COLLECTED DATA
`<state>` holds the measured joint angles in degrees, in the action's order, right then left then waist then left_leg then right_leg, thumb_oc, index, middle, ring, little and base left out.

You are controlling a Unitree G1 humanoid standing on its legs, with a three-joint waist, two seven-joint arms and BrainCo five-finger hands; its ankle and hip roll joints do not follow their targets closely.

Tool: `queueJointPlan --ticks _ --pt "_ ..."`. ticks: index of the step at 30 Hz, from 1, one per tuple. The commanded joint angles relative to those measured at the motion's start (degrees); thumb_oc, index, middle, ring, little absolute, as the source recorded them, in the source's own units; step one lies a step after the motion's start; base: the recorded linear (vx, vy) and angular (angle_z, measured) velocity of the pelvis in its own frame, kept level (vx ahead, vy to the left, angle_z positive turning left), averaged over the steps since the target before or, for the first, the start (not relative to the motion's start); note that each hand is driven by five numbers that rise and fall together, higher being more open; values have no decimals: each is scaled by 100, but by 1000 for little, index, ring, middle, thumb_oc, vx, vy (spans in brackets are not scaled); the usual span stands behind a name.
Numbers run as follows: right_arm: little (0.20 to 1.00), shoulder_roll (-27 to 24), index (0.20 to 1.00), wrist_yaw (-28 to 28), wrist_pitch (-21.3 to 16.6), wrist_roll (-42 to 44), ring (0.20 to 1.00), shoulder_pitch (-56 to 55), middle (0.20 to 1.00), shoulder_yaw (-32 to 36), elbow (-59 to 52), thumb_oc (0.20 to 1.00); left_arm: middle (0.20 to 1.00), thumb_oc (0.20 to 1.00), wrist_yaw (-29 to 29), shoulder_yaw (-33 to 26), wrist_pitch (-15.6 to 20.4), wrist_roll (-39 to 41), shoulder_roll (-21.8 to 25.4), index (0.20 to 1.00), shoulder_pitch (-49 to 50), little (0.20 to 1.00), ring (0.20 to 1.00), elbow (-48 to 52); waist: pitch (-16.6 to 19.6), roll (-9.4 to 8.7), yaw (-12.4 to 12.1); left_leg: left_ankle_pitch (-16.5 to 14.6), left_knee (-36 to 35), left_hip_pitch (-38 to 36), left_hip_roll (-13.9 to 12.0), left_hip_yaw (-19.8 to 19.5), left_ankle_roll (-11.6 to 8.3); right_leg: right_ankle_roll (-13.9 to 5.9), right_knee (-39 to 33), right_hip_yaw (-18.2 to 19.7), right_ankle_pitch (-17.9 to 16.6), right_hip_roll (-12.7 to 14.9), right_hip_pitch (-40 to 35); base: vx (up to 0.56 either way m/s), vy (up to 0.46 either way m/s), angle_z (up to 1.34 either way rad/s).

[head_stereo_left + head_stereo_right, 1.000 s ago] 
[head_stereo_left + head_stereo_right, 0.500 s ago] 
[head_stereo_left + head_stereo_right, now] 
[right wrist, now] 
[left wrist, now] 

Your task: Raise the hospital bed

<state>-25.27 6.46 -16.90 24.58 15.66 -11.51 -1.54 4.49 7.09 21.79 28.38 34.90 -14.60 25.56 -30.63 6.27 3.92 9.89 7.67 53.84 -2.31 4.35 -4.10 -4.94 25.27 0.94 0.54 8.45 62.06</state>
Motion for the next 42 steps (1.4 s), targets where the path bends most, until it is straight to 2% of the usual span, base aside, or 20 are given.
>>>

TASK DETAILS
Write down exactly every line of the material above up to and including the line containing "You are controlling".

EXERCISE RESULT
`<state>` holds the measured joint angles in degrees, in the action's order, right then left then waist then left_leg then right_leg, thumb_oc, index, middle, ring, little and base left out.

You are controlling a Unitree G1 humanoid standing on its legs, with a three-joint waist, two seven-joint arms and BrainCo five-finger hands; its ankle and hip roll joints do not follow their targets closely.

Nothing else goes in the answer.